# Smoked Turkey Chops



## snbooker (Mar 17, 2013)

HELP! I noticed that I was given smoked turkey chops instead of regular turkey chops when I made my purchase from the farmer's market yesterday.

Now what? How do I prepare these with adding them in collards or beans?


----------



## CraigC (Mar 17, 2013)

Treat them like ham hocks. Greens would be good. Maybe red beans and rice.


----------



## GotGarlic (Mar 17, 2013)

What are turkey chops?


----------



## Dawgluver (Mar 17, 2013)

+1, Craig.

Or try this:  http://www.discusscooking.com/forums/f15/smoked-turkey-wild-rice-black-bean-soup-76634.html

Not sure what turkey chops are either, GG, but if they're smoked, I'm there!


----------



## Aunt Bea (Mar 17, 2013)

I had never hear of them until I lived in the Philadelphia area.

The local butcher shops used to slice bone in turkey and chicken breasts across the breasts so you ended up with a medallion of meat similar to a pork chop or a lamb chop.  You could get three or so from a chicken breast and several from a turkey breast.  I have not seen them since.


----------



## Andy M. (Mar 17, 2013)

If this is what the OP means by turkey chops, It's best served as you would any white meat poultry.


----------



## GotGarlic (Mar 18, 2013)

Andy M. said:


> If this is what the OP means by turkey chops, It's best served as you would any white meat poultry.
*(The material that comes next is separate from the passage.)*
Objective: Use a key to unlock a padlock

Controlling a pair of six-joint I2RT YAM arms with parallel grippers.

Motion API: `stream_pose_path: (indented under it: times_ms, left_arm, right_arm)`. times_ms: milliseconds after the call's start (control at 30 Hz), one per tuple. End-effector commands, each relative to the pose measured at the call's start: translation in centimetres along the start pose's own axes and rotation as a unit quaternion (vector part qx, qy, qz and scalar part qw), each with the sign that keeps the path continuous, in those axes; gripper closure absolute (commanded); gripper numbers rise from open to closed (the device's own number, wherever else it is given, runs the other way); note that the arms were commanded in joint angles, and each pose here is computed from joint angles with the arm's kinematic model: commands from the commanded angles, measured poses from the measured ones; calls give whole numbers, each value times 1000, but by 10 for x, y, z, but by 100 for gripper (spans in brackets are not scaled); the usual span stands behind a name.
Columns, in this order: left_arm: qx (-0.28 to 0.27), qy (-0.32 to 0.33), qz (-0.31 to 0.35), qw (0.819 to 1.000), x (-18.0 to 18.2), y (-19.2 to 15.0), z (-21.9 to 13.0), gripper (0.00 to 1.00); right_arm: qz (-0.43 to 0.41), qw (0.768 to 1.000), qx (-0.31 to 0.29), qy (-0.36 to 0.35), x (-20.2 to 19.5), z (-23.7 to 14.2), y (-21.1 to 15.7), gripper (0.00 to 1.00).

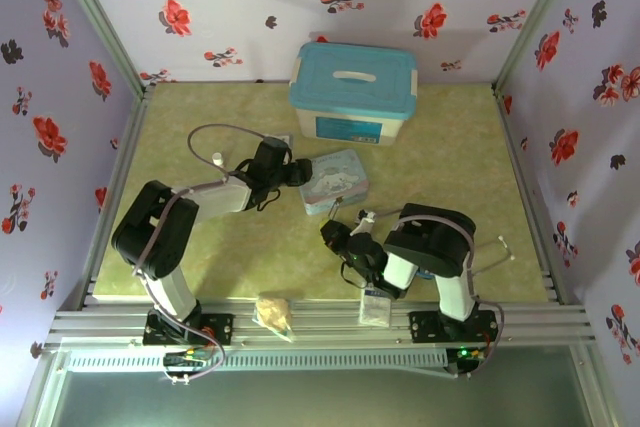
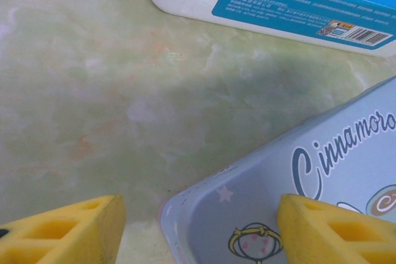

Interesting. I've never seen them cut that way. Thanks.


----------



## taxlady (Mar 18, 2013)

Dawgluver said:


> +1, Craig.
> 
> Or try this:  http://www.discusscooking.com/forums/f15/smoked-turkey-wild-rice-black-bean-soup-76634.html
> 
> Not sure what turkey chops are either, GG, but if they're smoked, I'm there!


That's just what I was thinking.


----------